Page MenuHomePhabricator

[DEBUGINFO]Fix debug info for packed bitfields.
AcceptedPublic

Authored by ABataev on Jun 30 2020, 8:12 AM.

Details

Summary

For the packed bitfields, the compiler emits not quite correct debug
info. Packed bitfield may use more bytes than the base type of the
bitfield. In this case, DW_AT_byte_size and DW_AT_bit_offset attributes
may have incorrect values.

Diff Detail

Event Timeline

ABataev created this revision.Jun 30 2020, 8:12 AM
Herald added a project: Restricted Project. · View Herald TranscriptJun 30 2020, 8:12 AM
Herald added a subscriber: hiraditya. · View Herald Transcript
aprantl added a project: debug-info.

I see that you are modifying the DWARF v2 codepath. The output emitted in DWARF v2 for bitfields on x86 is peculiar unintuitive because the spec was written with big-endian machines in mind. Have you verified (e.g., on https://godbolt.org) that GCC does the same thing?

aprantl added inline comments.Jun 30 2020, 2:23 PM
llvm/test/DebugInfo/X86/packed_bitfields.ll
13

Actually, this is weird. The comment mentions DWARF 2, but the RUN line seems to use the default, which is 4 at the moment. We might want to make sure to test both.
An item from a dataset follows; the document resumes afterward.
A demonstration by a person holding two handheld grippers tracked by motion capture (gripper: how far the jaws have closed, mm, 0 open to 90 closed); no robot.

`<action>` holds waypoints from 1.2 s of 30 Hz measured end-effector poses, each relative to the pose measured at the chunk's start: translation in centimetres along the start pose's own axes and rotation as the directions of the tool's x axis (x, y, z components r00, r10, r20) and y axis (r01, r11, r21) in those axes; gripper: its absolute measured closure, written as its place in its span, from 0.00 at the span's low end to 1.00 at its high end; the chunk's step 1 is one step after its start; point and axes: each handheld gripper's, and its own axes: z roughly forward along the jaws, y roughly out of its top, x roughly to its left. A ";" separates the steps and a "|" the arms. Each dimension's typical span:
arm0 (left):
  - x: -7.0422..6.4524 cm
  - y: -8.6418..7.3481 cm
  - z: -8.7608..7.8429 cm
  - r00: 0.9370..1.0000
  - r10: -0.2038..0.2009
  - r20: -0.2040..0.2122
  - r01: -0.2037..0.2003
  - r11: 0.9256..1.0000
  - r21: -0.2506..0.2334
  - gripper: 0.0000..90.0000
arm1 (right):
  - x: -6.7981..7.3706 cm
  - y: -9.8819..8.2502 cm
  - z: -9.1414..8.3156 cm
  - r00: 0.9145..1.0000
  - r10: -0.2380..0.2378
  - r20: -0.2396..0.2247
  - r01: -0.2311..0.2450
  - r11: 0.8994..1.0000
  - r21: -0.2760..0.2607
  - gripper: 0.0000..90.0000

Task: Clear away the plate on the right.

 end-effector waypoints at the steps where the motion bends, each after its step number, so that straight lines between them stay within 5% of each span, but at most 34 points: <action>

ABataev marked an inline comment as done.Jul 1 2020, 5:48 AM

I see that you are modifying the DWARF v2 codepath. The output emitted in DWARF v2 for bitfields on x86 is peculiar unintuitive because the spec was written with big-endian machines in mind. Have you verified (e.g., on https://godbolt.org) that GCC does the same thing?

gcc acts the same way just like llvm does. But seems to me, it is incorrect. In llvm, the bitfield consumes 2 bytes, but debug info says that it consumes only one bytes and emits negative offset. It may break debug info for some targets, like NVPTX.
I checked the new debug info, it works correctly with gdb.

llvm/test/DebugInfo/X86/packed_bitfields.ll
13

I will add the run line for both.

gcc acts the same way just like llvm does. But seems to me, it is incorrect.

I would be very careful about producing different DWARF than GCC. Chances are that most debuggers will expect this format, too. It is of course possible that both clang and GCC exhibit the same bug, but it might be worth double-checking with the dwarf-discuss mailing list if there isn't a misunderstanding of the DWARF spec here.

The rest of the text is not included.